On July 22, 2020, Cisco published details on an unauthenticated path traversal vulnerability in the web services interface of their Adaptive Services Appliance (ASA) and Firepower Threat Defense products. Successful exploitation means a remote, unauthenticated attacker can read sensitive files on a target system. CVE-2020-3452 carries a CVSSv3 base score of 7.5. See Cisco’s advisory for full details.
A public proof-of-concept (PoC) for CVE-2020-3452 was released on July 22 by Ahmed Aboul-Ela, the researcher who discovered the vulnerability. There are community reports of opportunistic scanning for the vulnerability, though we do not yet have confirmation of successful widespread exploitation. Rapid7’s Project Sonar has detected more than 85,000 instances of Cisco ASA on the public internet; exposure data in this case is meant to offer a better understanding of known installations and does not imply vulnerability. See Rapid7’s blog for further exposure details.
Affected products include:
- Cisco products running a vulnerable release of Cisco ASA Software or Cisco FTD Software with a vulnerable AnyConnect or WebVPN configuration. See the Vulnerable Products section of Cisco’s advisory for a table of vulnerable features and configurations: https://tools.cisco.com/security/center/content/CiscoSecurityAdvisory/cisco-sa-asaftd-ro-path-KJuQhB86#vp
- Cisco ASA Software releases 9.5 and earlier, as well as Release 9.7, along with Cisco FTD Release 6.2.2 have reached the end of software maintenance and organizations will have to upgrade to a later, supported version to fix this vulnerability.

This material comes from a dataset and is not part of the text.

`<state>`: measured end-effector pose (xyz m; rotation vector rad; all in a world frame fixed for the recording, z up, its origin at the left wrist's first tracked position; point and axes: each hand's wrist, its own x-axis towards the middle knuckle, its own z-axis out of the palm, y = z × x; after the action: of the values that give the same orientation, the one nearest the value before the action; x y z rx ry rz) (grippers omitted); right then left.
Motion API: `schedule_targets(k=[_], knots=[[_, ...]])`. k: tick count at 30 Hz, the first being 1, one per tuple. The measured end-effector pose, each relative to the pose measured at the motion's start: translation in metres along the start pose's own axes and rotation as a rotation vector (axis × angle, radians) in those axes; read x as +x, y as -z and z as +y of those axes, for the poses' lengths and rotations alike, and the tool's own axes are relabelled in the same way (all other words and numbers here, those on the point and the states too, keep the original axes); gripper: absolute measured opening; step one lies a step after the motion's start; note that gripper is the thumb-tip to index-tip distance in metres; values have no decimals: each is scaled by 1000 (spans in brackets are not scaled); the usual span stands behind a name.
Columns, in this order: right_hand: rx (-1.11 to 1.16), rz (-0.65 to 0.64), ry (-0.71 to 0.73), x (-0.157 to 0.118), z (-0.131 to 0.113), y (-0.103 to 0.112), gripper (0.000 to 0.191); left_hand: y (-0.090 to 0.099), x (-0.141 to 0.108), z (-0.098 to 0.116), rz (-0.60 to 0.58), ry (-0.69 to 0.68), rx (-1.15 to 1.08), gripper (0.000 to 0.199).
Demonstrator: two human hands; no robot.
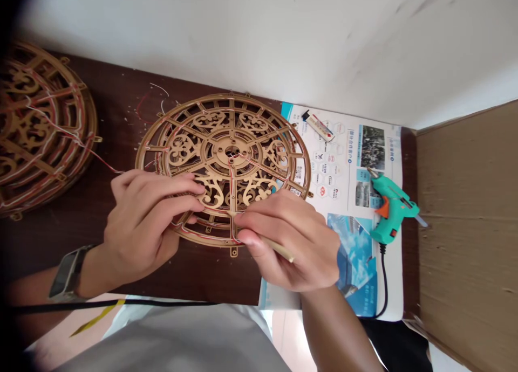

Rapid7 analysis: CVE-2020-3452 is limited in scope and impact in that it merely allows an attacker to view files on the web services file system. The vulnerability neither gives an attacker code execution on a vulnerable target system nor offers access to ASA, FTD, or underlying operating system files. That said, the vulnerability is trivial to exploit and may yield information that aids in planning multi-step attacks. Enumerating users, for instance, is often a precursor to a brute force or password spraying attack. If an attacker is able to exploit a vulnerability like this one to build a user list, that attacker can then verify which users have VPN access and target those users specifically.
This latest vulnerability in Cisco’s ASA/Firepower products may also presage another wave of vulnerability research and exploit development attention aimed at CVE-2020-3187.
Guidance: Cisco has provided fixes for all supported versions of ASA and FTD components. Cisco ASA and Firepower customers should patch their installations as soon as is practical.